Description of the task: Every record that follows must be returned word for word.

______________________________

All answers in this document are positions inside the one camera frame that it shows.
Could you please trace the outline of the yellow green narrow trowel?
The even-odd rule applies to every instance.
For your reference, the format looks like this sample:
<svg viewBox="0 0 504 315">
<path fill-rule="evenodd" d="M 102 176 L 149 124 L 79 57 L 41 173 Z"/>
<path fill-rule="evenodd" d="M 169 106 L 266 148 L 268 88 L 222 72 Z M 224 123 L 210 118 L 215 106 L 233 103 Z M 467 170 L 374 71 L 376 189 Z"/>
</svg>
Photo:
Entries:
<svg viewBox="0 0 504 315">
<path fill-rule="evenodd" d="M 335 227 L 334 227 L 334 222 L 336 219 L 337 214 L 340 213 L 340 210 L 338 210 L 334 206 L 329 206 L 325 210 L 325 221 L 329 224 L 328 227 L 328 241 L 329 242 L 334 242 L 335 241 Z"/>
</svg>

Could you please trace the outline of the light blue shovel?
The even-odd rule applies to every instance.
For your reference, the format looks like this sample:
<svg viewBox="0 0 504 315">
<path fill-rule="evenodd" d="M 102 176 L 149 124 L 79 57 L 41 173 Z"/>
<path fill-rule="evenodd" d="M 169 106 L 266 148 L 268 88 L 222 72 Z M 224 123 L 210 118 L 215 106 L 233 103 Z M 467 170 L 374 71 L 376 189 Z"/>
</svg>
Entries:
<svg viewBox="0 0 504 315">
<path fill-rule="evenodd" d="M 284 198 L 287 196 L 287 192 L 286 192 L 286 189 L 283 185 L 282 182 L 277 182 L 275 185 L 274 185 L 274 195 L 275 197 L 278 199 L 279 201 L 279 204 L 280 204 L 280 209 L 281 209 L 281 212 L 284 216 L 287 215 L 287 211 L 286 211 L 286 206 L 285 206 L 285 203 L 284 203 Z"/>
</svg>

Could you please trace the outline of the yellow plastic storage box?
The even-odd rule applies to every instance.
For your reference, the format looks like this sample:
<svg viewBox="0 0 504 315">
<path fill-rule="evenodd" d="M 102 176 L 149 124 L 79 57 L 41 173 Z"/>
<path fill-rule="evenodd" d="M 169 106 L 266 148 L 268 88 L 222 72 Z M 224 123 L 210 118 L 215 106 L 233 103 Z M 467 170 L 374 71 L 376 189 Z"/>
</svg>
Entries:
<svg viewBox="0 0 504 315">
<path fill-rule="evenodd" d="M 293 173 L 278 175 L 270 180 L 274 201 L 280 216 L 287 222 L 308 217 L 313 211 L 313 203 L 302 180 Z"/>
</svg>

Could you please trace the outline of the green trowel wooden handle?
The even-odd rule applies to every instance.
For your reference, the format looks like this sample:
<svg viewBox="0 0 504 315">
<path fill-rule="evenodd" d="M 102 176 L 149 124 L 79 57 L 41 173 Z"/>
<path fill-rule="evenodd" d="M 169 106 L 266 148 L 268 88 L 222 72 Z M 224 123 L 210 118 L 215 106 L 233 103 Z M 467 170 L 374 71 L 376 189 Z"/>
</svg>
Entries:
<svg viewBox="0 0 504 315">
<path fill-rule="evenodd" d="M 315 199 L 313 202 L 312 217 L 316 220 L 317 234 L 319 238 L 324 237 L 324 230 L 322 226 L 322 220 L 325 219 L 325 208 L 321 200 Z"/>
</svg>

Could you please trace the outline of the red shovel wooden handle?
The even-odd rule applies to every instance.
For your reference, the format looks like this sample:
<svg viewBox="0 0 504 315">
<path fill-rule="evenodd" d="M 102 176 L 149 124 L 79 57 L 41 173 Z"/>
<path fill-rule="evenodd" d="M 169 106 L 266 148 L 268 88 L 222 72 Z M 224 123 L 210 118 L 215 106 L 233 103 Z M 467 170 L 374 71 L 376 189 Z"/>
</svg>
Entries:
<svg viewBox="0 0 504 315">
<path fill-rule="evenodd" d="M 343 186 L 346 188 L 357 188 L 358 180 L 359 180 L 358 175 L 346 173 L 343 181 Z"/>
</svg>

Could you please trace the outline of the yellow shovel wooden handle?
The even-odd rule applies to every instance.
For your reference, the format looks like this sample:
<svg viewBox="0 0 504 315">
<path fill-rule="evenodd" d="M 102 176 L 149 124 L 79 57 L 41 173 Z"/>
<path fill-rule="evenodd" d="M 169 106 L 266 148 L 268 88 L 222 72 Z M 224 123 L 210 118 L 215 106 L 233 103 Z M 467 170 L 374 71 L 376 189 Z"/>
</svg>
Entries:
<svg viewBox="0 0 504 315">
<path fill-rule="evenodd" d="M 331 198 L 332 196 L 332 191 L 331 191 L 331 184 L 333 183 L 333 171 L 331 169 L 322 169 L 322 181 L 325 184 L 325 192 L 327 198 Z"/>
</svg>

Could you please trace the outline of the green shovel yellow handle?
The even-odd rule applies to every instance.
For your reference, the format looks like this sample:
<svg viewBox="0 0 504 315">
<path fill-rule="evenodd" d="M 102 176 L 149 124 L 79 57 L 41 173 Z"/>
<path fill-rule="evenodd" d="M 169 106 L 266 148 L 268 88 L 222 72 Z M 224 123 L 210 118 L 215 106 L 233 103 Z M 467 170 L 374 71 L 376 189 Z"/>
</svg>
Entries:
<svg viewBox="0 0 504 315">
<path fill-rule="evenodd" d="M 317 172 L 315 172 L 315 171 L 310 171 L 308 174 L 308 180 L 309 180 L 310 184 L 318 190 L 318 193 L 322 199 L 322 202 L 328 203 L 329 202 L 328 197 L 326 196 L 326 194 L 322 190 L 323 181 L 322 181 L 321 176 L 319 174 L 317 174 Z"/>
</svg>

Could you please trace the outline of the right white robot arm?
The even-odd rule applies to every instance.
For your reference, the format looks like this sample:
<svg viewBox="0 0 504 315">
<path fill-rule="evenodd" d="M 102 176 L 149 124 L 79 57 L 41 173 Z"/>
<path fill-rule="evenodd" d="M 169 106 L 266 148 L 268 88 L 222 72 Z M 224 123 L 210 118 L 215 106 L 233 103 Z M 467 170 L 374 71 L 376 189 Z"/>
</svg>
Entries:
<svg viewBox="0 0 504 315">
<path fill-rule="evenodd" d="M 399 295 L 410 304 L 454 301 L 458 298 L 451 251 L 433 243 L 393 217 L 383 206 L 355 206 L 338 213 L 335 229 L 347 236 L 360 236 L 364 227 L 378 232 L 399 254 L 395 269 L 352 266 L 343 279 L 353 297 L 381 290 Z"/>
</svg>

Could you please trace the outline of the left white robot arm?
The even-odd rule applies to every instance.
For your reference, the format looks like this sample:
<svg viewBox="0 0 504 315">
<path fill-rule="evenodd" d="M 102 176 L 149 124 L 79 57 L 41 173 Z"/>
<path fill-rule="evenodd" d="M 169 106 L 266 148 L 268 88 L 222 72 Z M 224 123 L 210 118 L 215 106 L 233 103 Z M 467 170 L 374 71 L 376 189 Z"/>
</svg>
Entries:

______________________________

Answer section:
All answers in this document are positions inside the one camera frame that it shows.
Could you please trace the outline of the yellow green narrow trowel?
The even-odd rule applies to every instance.
For your reference, the format looks like this sample:
<svg viewBox="0 0 504 315">
<path fill-rule="evenodd" d="M 102 176 L 149 124 L 79 57 L 41 173 Z"/>
<path fill-rule="evenodd" d="M 169 106 L 266 148 L 268 88 L 222 72 Z M 224 123 L 210 118 L 215 106 L 233 103 Z M 467 170 L 374 71 L 376 189 Z"/>
</svg>
Photo:
Entries:
<svg viewBox="0 0 504 315">
<path fill-rule="evenodd" d="M 335 227 L 334 227 L 334 222 L 336 219 L 337 214 L 340 213 L 340 210 L 338 210 L 334 206 L 329 206 L 325 210 L 325 221 L 329 224 L 328 227 L 328 241 L 329 242 L 334 242 L 335 241 Z"/>
</svg>

Could you please trace the outline of the light blue shovel?
The even-odd rule applies to every instance.
For your reference, the format looks like this sample:
<svg viewBox="0 0 504 315">
<path fill-rule="evenodd" d="M 102 176 L 149 124 L 79 57 L 41 173 Z"/>
<path fill-rule="evenodd" d="M 169 106 L 266 148 L 268 88 L 222 72 Z M 224 123 L 210 118 L 215 106 L 233 103 Z M 467 170 L 374 71 L 376 189 Z"/>
</svg>
Entries:
<svg viewBox="0 0 504 315">
<path fill-rule="evenodd" d="M 284 198 L 287 196 L 287 192 L 286 192 L 286 189 L 283 185 L 282 182 L 277 182 L 275 185 L 274 185 L 274 195 L 275 197 L 278 199 L 279 201 L 279 204 L 280 204 L 280 209 L 281 209 L 281 212 L 284 216 L 287 215 L 287 211 L 286 211 L 286 206 L 285 206 L 285 203 L 284 203 Z"/>
</svg>

Could you please trace the outline of the yellow plastic storage box?
The even-odd rule applies to every instance.
For your reference, the format looks like this sample:
<svg viewBox="0 0 504 315">
<path fill-rule="evenodd" d="M 102 176 L 149 124 L 79 57 L 41 173 Z"/>
<path fill-rule="evenodd" d="M 169 106 L 266 148 L 268 88 L 222 72 Z M 224 123 L 210 118 L 215 106 L 233 103 Z M 467 170 L 374 71 L 376 189 Z"/>
</svg>
Entries:
<svg viewBox="0 0 504 315">
<path fill-rule="evenodd" d="M 293 173 L 278 175 L 270 180 L 274 201 L 280 216 L 287 222 L 308 217 L 313 211 L 313 203 L 302 180 Z"/>
</svg>

Could you please trace the outline of the green trowel wooden handle?
The even-odd rule applies to every instance.
For your reference, the format looks like this sample:
<svg viewBox="0 0 504 315">
<path fill-rule="evenodd" d="M 102 176 L 149 124 L 79 57 L 41 173 Z"/>
<path fill-rule="evenodd" d="M 169 106 L 266 148 L 268 88 L 222 72 Z M 224 123 L 210 118 L 215 106 L 233 103 Z M 467 170 L 374 71 L 376 189 Z"/>
</svg>
Entries:
<svg viewBox="0 0 504 315">
<path fill-rule="evenodd" d="M 315 199 L 313 202 L 312 217 L 316 220 L 317 234 L 319 238 L 324 237 L 324 230 L 322 226 L 322 220 L 325 219 L 325 208 L 321 200 Z"/>
</svg>

Could you please trace the outline of the red shovel wooden handle?
The even-odd rule applies to every instance.
For your reference, the format looks like this sample:
<svg viewBox="0 0 504 315">
<path fill-rule="evenodd" d="M 102 176 L 149 124 L 79 57 L 41 173 Z"/>
<path fill-rule="evenodd" d="M 169 106 L 266 148 L 268 88 L 222 72 Z M 224 123 L 210 118 L 215 106 L 233 103 Z M 467 170 L 374 71 L 376 189 Z"/>
</svg>
Entries:
<svg viewBox="0 0 504 315">
<path fill-rule="evenodd" d="M 343 186 L 346 188 L 357 188 L 358 180 L 359 180 L 358 175 L 346 173 L 343 181 Z"/>
</svg>

Could you please trace the outline of the yellow shovel wooden handle?
The even-odd rule applies to every instance.
For your reference, the format looks like this sample:
<svg viewBox="0 0 504 315">
<path fill-rule="evenodd" d="M 102 176 L 149 124 L 79 57 L 41 173 Z"/>
<path fill-rule="evenodd" d="M 169 106 L 266 148 L 268 88 L 222 72 Z M 224 123 L 210 118 L 215 106 L 233 103 Z M 467 170 L 374 71 L 376 189 Z"/>
</svg>
Entries:
<svg viewBox="0 0 504 315">
<path fill-rule="evenodd" d="M 331 198 L 332 196 L 332 191 L 331 191 L 331 184 L 333 183 L 333 171 L 331 169 L 322 169 L 322 181 L 325 184 L 325 192 L 327 198 Z"/>
</svg>

Could you please trace the outline of the green shovel yellow handle?
The even-odd rule applies to every instance.
For your reference, the format looks like this sample:
<svg viewBox="0 0 504 315">
<path fill-rule="evenodd" d="M 102 176 L 149 124 L 79 57 L 41 173 Z"/>
<path fill-rule="evenodd" d="M 169 106 L 266 148 L 268 88 L 222 72 Z M 224 123 L 210 118 L 215 106 L 233 103 Z M 467 170 L 374 71 L 376 189 Z"/>
</svg>
Entries:
<svg viewBox="0 0 504 315">
<path fill-rule="evenodd" d="M 317 172 L 315 172 L 315 171 L 310 171 L 308 174 L 308 180 L 309 180 L 310 184 L 318 190 L 318 193 L 322 199 L 322 202 L 328 203 L 329 202 L 328 197 L 326 196 L 326 194 L 322 190 L 323 181 L 322 181 L 321 176 L 319 174 L 317 174 Z"/>
</svg>

Could you please trace the outline of the right white robot arm?
The even-odd rule applies to every instance.
For your reference, the format looks like this sample:
<svg viewBox="0 0 504 315">
<path fill-rule="evenodd" d="M 102 176 L 149 124 L 79 57 L 41 173 Z"/>
<path fill-rule="evenodd" d="M 169 106 L 266 148 L 268 88 L 222 72 Z M 224 123 L 210 118 L 215 106 L 233 103 Z M 467 170 L 374 71 L 376 189 Z"/>
</svg>
Entries:
<svg viewBox="0 0 504 315">
<path fill-rule="evenodd" d="M 399 295 L 410 304 L 454 301 L 458 298 L 451 251 L 433 243 L 393 217 L 383 206 L 355 206 L 338 213 L 335 229 L 347 236 L 360 236 L 364 227 L 378 232 L 399 254 L 395 269 L 352 266 L 343 279 L 353 297 L 381 290 Z"/>
</svg>

Could you please trace the outline of the left white robot arm?
The even-odd rule applies to every instance.
For your reference, the format looks like this sample:
<svg viewBox="0 0 504 315">
<path fill-rule="evenodd" d="M 102 176 L 149 124 L 79 57 L 41 173 Z"/>
<path fill-rule="evenodd" d="M 169 106 L 266 148 L 268 88 L 222 72 Z M 224 123 L 210 118 L 215 106 L 233 103 Z M 467 170 L 374 71 L 376 189 Z"/>
</svg>
Entries:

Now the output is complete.